106 jours : Bruno Le Roux, 51 ans, ne sera resté en poste que durant ce très bref bail. Cela fait de lui l'un des plus éphémères ministres de l'Intérieur de la Ve République, après François Baroin, qui n'avait passé qu'un mois et 19 jours place Beauvau en 2007.
L'ex-député de Seine-Saint-Denis, président du groupe socialiste à l'Assemblée nationale pendant le plus clair du quinquennat Hollande, rêvait d'un ministère.
Après autant de remaniements que de déceptions, Bruno Le Roux, homme tout en rondeurs, à l'abord chaleureux, voit finalement son tour arriver en décembre 2016.
Mais à l'Intérieur, ministère régalien où ses prédécesseurs Manuel Valls et Bernard Cazeneuve (devenu son patron une fois nommé à Matignon) ont laissé leur empreinte, il a semblé peiner à prendre ses marques. Et n'a pas évité des maladresses.
Alors que le gouvernement cherche à déminer l'affaire Théo, du nom de ce jeune homme victime d'un viol présumé lors d'une interpellation, M. Le Roux évoque le 14 février à l'Assemblée un "tragique accident", avant de rétropédaler sur Twitter en regrettant un terme "inapproprié".
Autre couac : dans une administration où les syndicats très puissants ont mal vécu le mouvement de colère inédit des policiers à l'automne 2016, le ministre oublie de les réunir pour les informer du bilan de la concertation police-gendarmerie avant qu'il ne soit rendu public. Cela lui vaut une volée de bois vert des organisations syndicales.
Démineur et conciliateur
Investi de longue date dans les sujets de sécurité et de police, M. Le Roux aura pourtant été un homme de confiance du chef de l'Etat.
Ancien maire d'Epinay-sur-Seine (battu aux municipales de 2001), il était devenu à la demande de François Hollande secrétaire national du PS chargé des élections de 2000 à 2008. Les deux hommes partagent l'amour du football.
Pendant la traversée du désert de M. Hollande, après son départ de la direction du PS, M. Le Roux était avec Stéphane Le Foll, Michel Sapin et Olivier Faure l'un des quatre mousquetaires autour du député de Corrèze. Lors de la campagne pour l'Elysée en 2012, il sera l'un des porte-parole du futur président.
Député depuis 1997, cet ancien consultant en gestion et stratégie des organisations, et ex-surveillant de lycée professionnel, a passé durant ce quinquennat plus de quatre années dans le rôle de démineur en chef et conciliateur, notamment face aux "frondeurs", en tant que président du groupe socialiste.

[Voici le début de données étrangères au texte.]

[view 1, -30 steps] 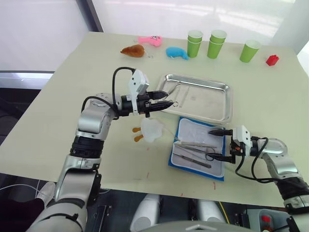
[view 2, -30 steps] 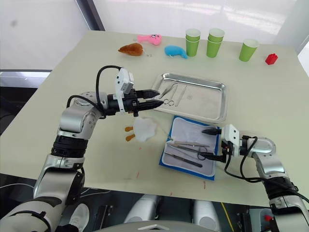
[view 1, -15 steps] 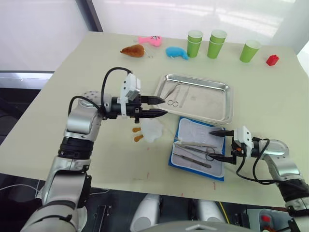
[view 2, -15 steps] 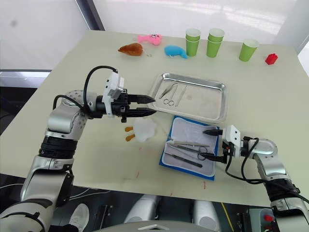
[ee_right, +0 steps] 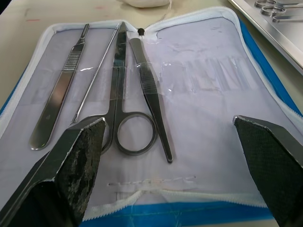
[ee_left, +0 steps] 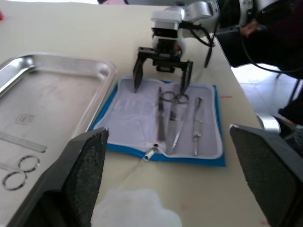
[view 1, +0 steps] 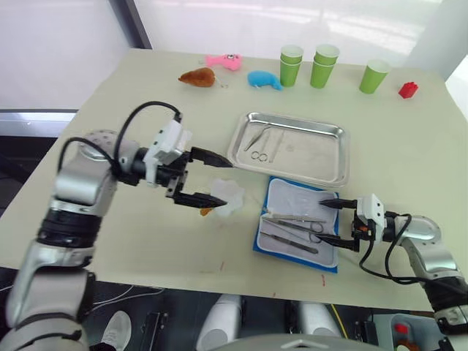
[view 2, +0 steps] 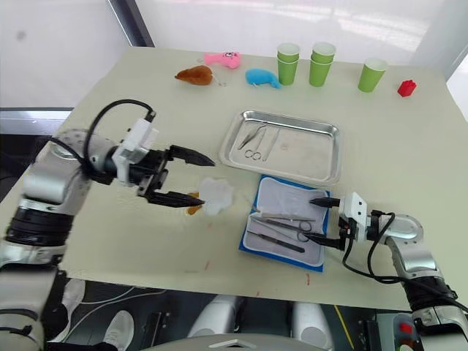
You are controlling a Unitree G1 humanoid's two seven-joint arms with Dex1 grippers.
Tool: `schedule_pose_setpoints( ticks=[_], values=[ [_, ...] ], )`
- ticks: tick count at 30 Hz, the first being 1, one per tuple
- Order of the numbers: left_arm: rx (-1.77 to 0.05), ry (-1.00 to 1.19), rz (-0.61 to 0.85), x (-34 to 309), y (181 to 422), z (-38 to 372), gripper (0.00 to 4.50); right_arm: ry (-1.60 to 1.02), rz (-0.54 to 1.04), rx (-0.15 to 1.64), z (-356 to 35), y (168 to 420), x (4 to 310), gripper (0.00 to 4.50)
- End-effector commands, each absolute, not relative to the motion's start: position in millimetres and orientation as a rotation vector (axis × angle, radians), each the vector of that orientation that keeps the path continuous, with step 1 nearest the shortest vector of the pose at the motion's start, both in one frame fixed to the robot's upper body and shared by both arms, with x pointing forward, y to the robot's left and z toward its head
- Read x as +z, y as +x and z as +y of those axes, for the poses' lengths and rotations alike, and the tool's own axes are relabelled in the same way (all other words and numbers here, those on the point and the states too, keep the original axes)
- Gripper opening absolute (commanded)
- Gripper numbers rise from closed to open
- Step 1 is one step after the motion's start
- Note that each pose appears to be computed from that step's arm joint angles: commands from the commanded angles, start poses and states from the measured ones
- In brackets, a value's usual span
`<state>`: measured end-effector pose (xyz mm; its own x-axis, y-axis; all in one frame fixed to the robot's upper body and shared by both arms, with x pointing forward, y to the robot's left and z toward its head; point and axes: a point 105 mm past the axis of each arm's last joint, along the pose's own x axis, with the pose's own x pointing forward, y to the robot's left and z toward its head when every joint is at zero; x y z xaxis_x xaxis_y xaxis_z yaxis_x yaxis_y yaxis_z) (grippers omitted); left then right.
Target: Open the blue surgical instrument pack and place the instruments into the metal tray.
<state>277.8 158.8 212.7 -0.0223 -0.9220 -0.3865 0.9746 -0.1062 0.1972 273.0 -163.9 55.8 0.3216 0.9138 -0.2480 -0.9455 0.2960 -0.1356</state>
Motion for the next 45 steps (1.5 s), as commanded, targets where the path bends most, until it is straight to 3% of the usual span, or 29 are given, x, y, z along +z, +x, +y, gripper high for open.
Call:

A ce poste ingrat - "un boulot de merde", soufflait il y a plusieurs mois un pilier du groupe -, il a fait sans relâche le service après-vente de l'action de l'exécutif et défendu la "mue idéologique" des socialistes, notamment économique.
L'Intérieur aura été pour lui une récompense de dernière minute, et l'homme, né le 2 mai 1965 à Gennevilliers (Hauts-de-Seine), savourait manifestement, au moins à ses débuts, d'être dans les habits du "premier flic de France".
Mais son bilan en seulement quelques semaines à ce ministère aussi sensible que prestigieux est, forcément, mince.
Il a notamment porté devant le Parlement la loi sécurité publique promulguée le 1er mars, qui révise les régles de la légitime défense pour les policiers. Confronté à l'affaire Théo et aux nuits de violences urbaines qui s'en sont suivies, il a souhaité mettre en avant des dispositifs censés rapprocher la police et la population comme celui des caméras piétons.
Il a également dû faire face à une menace jihadiste persistante, comme l'a démontré encore samedi l'attaque contre des militaires à l'aéroport parisien d'Orly.
Conscient d'être en "CDD" à Beauvau pour seulement six mois, M. Le Roux confiait en janvier au Parisien vouloir que "les journées fassent plus de 24 heures". Son agenda ministériel s'est arrêté mardi, à 18H10.